The Twinks began the custom of dragging the infield during the fifth inning, creating an artificial break in the action hoping fans would run to the concessions stands.

The Stars adopted the use of batting helmets in 1949, at the mandate of Branch Rickey, who wanted to popularize the product as a safety precaution and a personal business venture.

===Notable players===
Notable players for the Hollywood Stars include pitcher Rinaldo Ardizoia who, at the time of his death on July 19, 2015, was the oldest living former member of the New York Yankees. He moved to Los Angeles with the Mission Reds, and eventually joined the Hollywood Stars' starting rotation before being drafted by the Yankees in 1940. His large store of memorabilia included a rabbit's foot given to him by Gail Patrick.

Several notable Major League Baseball players started with the Hollywood Stars, among them Gus Bell, Bobby Bragan, Bobby Doerr, Gene Freese, Babe Herman, Dale Long, Bill Mazeroski, Bob Meusel, Lefty O'Doul, Mel Queen, Dick Stuart, Lee Walls and Gus Zernial. The team's managers included Bragan, Jimmy Dykes, Fred Haney and Charlie Root.

==Affiliations==
The Stars were affiliated with the following major league teams:

| Year | Affiliation(s) |
|---|---|
| 1941 | New York Giants |
| 1945–46; 1951–52; 1954–57 | Pittsburgh Pirates |
| 1947–48 | Chicago White Sox |
| 1949–50 | Brooklyn Dodgers |

==Cultural references==

Cover of Double Play! (1957)

The Hollywood Stars were immortalized on the 1957 jazz album, Double Play! by André Previn and Russ Freeman. The baseball-themed album, with song titles like "Called On Account of Rain", "Batter Up", "Who's on First" and "In the Cellar Blues", features a topless model on the cover wearing a Hollywood Stars cap.

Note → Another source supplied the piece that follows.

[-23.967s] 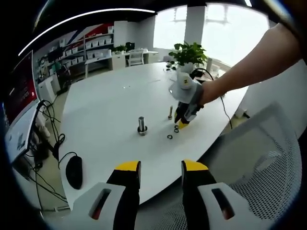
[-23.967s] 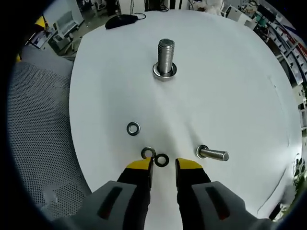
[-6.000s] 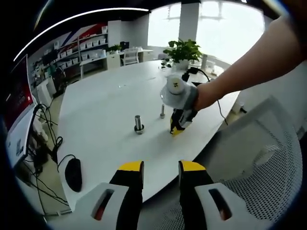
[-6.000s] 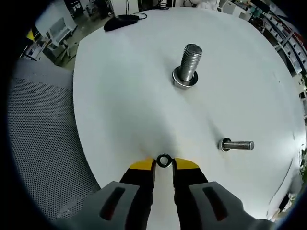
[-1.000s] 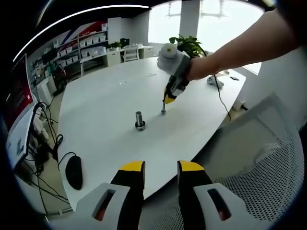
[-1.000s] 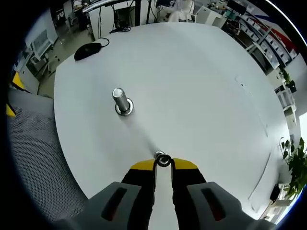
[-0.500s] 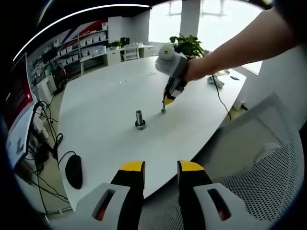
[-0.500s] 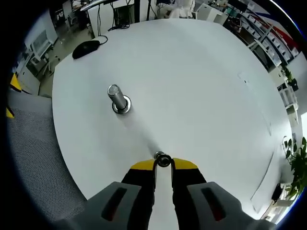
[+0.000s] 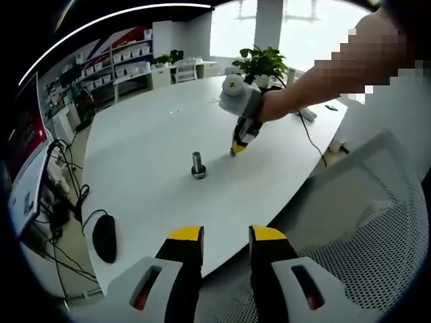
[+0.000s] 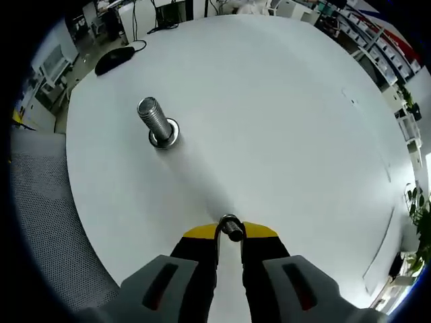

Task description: Place the washer onto the threaded stud by aligning its center hole with the stud, sliding it down to the base, and recovering from edge contact or off-axis alignment until the washer reaches the visible bottom stop.

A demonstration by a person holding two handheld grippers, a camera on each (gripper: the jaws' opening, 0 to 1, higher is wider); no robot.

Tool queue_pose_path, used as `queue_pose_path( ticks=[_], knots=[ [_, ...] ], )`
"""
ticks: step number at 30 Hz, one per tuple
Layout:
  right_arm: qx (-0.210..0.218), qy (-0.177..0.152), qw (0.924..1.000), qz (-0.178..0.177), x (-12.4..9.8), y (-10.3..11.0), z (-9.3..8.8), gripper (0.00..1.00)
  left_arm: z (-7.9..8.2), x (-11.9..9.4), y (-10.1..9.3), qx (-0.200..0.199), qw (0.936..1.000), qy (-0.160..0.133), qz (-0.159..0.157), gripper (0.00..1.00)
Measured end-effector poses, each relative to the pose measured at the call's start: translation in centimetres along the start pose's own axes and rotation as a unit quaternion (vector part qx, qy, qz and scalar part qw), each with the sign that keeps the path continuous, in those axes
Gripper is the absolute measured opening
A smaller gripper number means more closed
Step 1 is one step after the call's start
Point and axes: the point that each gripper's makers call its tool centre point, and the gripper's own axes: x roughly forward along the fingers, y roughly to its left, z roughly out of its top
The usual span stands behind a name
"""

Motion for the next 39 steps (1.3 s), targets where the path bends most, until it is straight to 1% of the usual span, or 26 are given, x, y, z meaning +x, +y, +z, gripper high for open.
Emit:
queue_pose_path(
  ticks=[2, 3, 5, 10, 15, 20, 26, 31, 36, 39],
  knots=[
    [0.007, 0.004, 1.0, -0.001, -0.2, 0.2, -0.3, 0.14, 0.0, 0.0, 0.0, 0.0, 1.0, 0.001, 0.0, 0.25],
    [0.01, -0.001, 1.0, -0.002, -0.2, 0.1, -0.1, 0.14, 0.0, 0.1, 0.0, 0.0, 1.0, 0.001, -0.001, 0.25],
    [0.013, 0.001, 0.9999, 0.0, -0.2, 0.1, -0.3, 0.14, 0.0, 0.1, 0.0, 0.0, 1.0, 0.002, -0.002, 0.25],
    [0.012, 0.011, 0.9999, -0.002, -0.2, -0.4, -0.8, 0.14, 0.0, 0.1, -0.1, 0.0, 1.0, 0.002, -0.002, 0.25],
    [0.026, 0.012, 0.9996, 0.0, -0.4, -0.1, -1.4, 0.15, -0.1, 0.1, -0.1, 0.002, 1.0, 0.003, -0.002, 0.25],
    [0.025, 0.015, 0.9996, 0.0, -0.5, 0.2, -2.0, 0.16, 0.0, 0.1, -0.1, 0.002, 1.0, 0.002, -0.003, 0.25],
    [0.026, 0.01, 0.9996, -0.003, -0.4, -0.3, -2.0, 0.18, -0.2, 0.1, -0.1, 0.003, 1.0, 0.003, -0.002, 0.25],
    [0.028, 0.004, 0.9996, -0.005, -0.7, -0.3, -1.8, 0.19, -0.1, 0.0, -0.1, 0.002, 1.0, 0.002, -0.002, 0.25],
    [0.03, 0.001, 0.9995, -0.007, -0.8, -0.6, -2.1, 0.24, -0.2, 0.0, -0.2, 0.003, 1.0, 0.004, -0.003, 0.25],
    [0.041, -0.006, 0.9991, -0.007, -1.5, 0.0, -2.3, 0.25, -0.2, 0.0, -0.2, 0.004, 1.0, 0.005, -0.004, 0.25]
  ],
)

The Stars were also mentioned on episode 24 of the fourth season of I Love Lucy.

The Hollywood Stars are mentioned by Officer Ramirez in episode 212: The Big Lift of the radio program Dragnet.

The 1952 movie "The Atomic City" shows off Gilmore Field as the scene of a Russian atomic secrets drop—taking place while FBI agents try to track it over the television monitors of a televised Hollywood Stars game.